But this isn't happening. This leads me to believe that the banks actually prefer foreclosure and firesale which typically results in another mortgage. I think the problem may be that the mortgages are no longer held by the banks. They have been collateralized and sold as investment vehicles. So they bank is not left holding the worthless mortgage, rather, the CDO investor is left holding the worthless mortgage. Therefore, the bank doesn't really give a sht. But in this scenario, shouldn't the defaulted house actually belong to the investor rather than the bank? Can anyone comment intelligently on this?

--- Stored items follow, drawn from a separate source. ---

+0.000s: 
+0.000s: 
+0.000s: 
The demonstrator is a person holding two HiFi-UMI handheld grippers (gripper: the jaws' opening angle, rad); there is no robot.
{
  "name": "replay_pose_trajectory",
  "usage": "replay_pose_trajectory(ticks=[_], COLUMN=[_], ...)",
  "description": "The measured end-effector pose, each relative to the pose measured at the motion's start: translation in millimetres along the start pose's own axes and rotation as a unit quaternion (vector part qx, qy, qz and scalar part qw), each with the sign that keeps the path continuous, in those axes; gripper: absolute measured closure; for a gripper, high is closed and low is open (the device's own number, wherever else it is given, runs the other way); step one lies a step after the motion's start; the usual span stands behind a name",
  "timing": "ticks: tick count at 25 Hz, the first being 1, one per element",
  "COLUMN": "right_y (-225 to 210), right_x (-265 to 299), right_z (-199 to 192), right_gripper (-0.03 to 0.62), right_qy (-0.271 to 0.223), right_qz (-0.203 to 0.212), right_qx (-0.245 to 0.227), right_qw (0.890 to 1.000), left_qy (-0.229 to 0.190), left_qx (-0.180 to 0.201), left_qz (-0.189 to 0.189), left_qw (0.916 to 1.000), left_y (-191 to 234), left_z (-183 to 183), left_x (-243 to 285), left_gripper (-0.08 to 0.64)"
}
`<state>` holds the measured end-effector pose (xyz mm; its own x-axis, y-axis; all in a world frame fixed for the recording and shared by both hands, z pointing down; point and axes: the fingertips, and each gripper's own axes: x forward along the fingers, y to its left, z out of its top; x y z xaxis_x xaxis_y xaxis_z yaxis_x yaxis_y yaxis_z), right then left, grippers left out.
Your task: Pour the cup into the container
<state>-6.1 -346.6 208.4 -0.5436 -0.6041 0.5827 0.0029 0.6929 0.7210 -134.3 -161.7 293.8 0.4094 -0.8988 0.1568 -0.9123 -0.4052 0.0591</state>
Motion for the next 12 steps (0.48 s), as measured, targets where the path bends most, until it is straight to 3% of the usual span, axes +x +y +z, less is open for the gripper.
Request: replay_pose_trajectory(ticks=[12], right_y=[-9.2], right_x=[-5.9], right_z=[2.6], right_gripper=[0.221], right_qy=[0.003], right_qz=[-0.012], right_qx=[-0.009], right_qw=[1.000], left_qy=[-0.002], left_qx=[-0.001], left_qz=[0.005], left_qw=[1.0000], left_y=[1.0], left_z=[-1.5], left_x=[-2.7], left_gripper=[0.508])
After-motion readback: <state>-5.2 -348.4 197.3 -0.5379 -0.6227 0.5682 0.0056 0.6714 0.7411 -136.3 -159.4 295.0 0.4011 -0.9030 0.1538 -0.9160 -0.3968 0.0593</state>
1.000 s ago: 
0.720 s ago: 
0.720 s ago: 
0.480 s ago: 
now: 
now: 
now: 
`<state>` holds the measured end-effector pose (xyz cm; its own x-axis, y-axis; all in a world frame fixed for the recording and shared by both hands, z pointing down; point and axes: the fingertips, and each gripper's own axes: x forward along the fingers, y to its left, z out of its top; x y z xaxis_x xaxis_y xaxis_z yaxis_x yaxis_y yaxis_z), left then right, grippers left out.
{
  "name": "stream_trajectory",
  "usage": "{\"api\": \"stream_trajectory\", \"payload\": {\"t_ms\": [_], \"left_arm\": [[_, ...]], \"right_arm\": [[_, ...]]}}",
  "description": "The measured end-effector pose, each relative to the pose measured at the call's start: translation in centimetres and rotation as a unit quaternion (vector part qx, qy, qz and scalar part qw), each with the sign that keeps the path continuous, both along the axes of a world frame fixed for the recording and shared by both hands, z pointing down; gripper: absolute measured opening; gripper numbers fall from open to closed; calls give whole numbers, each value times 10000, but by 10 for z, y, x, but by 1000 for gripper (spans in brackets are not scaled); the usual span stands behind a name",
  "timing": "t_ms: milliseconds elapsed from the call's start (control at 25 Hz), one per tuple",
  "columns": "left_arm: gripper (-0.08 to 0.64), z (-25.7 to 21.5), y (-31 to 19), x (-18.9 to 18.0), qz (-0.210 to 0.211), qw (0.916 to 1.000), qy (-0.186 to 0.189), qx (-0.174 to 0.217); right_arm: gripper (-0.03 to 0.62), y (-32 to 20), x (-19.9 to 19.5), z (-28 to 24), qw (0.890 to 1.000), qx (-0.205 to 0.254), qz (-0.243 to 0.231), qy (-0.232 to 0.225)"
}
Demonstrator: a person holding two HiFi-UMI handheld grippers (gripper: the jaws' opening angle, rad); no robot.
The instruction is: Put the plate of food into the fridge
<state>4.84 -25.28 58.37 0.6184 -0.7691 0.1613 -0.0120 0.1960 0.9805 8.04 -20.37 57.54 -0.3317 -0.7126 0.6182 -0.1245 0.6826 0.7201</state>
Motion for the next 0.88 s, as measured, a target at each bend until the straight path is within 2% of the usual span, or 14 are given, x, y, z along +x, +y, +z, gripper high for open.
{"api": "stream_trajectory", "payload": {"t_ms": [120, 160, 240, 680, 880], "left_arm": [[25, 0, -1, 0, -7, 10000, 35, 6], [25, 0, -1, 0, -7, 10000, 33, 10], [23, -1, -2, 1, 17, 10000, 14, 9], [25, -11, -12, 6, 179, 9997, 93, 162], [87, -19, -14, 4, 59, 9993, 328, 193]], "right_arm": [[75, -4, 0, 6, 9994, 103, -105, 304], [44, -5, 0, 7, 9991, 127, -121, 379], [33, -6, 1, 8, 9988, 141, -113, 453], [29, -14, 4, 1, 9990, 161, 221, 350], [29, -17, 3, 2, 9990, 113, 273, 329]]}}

2007-11-24 00:42:55 · 7 answers · asked by Anonymous in Business & Finance Renting & Real Estate

7 answers

Like just about every one else in the world, banks and legitimate lenders "want to have their cake and eat it, too."

One of the few drawbacks: Banks and legitimate lenders HATE foreclosures!
Why? This puts the properties "on the books". They become liabilities for the banks and legitimate lenders. Those properties have to be boarded-up and properly inspected and managed. In the warmer weather, the grass has to be cut. In colder weather, snow and ice have to be removed from steps and sidewalks.

Taxes, trash and sewer have to paid - year 'round. Management fees [including association fees] and inspections are on-going.

When the properties need repairs, usually those repairs are in the thousands of dollars! This means broken water heaters - the water goes into someone else's property and damages their property, too.
Leaky roofs; "squatters", etc.

AND probably THE BIGGEST headache: when a property is on the books, its a liability. It takes away from the lending power of the bank or lending institution which owns that property.

Thanks for asking your Q! I enjoyed answering it!

VTY,
Ron Berue
Yes, that is my real last name!

2007-11-24 02:31:10 · answer #1 · answered by Ron Berue 6 · 0 0

Well the bundled funds (CDO's) need to meet a criteria, lets say they need to meet the requirements for (x) amount of time, if the default rate eats up the earning (interest received) is less than the agreed amount the the original lender needs to buy back FORECLOSED property it becomes REO. Lenders are unable to take part in refinancing due to the fact they no longer own the mortgage but with the criteria they are forced to buyback the mortgage/property only after Foreclosure.

With all of the standing inventory, residential real estate isn't selling for asking or what's owed. Just by having the properties the lender are having to pay COSTS (property tax/mello-roos, utilities, Association, security, real estate agent). While no one is making the interest payments plus having to pay the extra COSTS. The lenders are taking a large hit on profits. Forcing the bank/lenders to have large WRITE-DOWNS. So all the talk now are the large losses. Stock market the banks/lenders are being hit hard!!!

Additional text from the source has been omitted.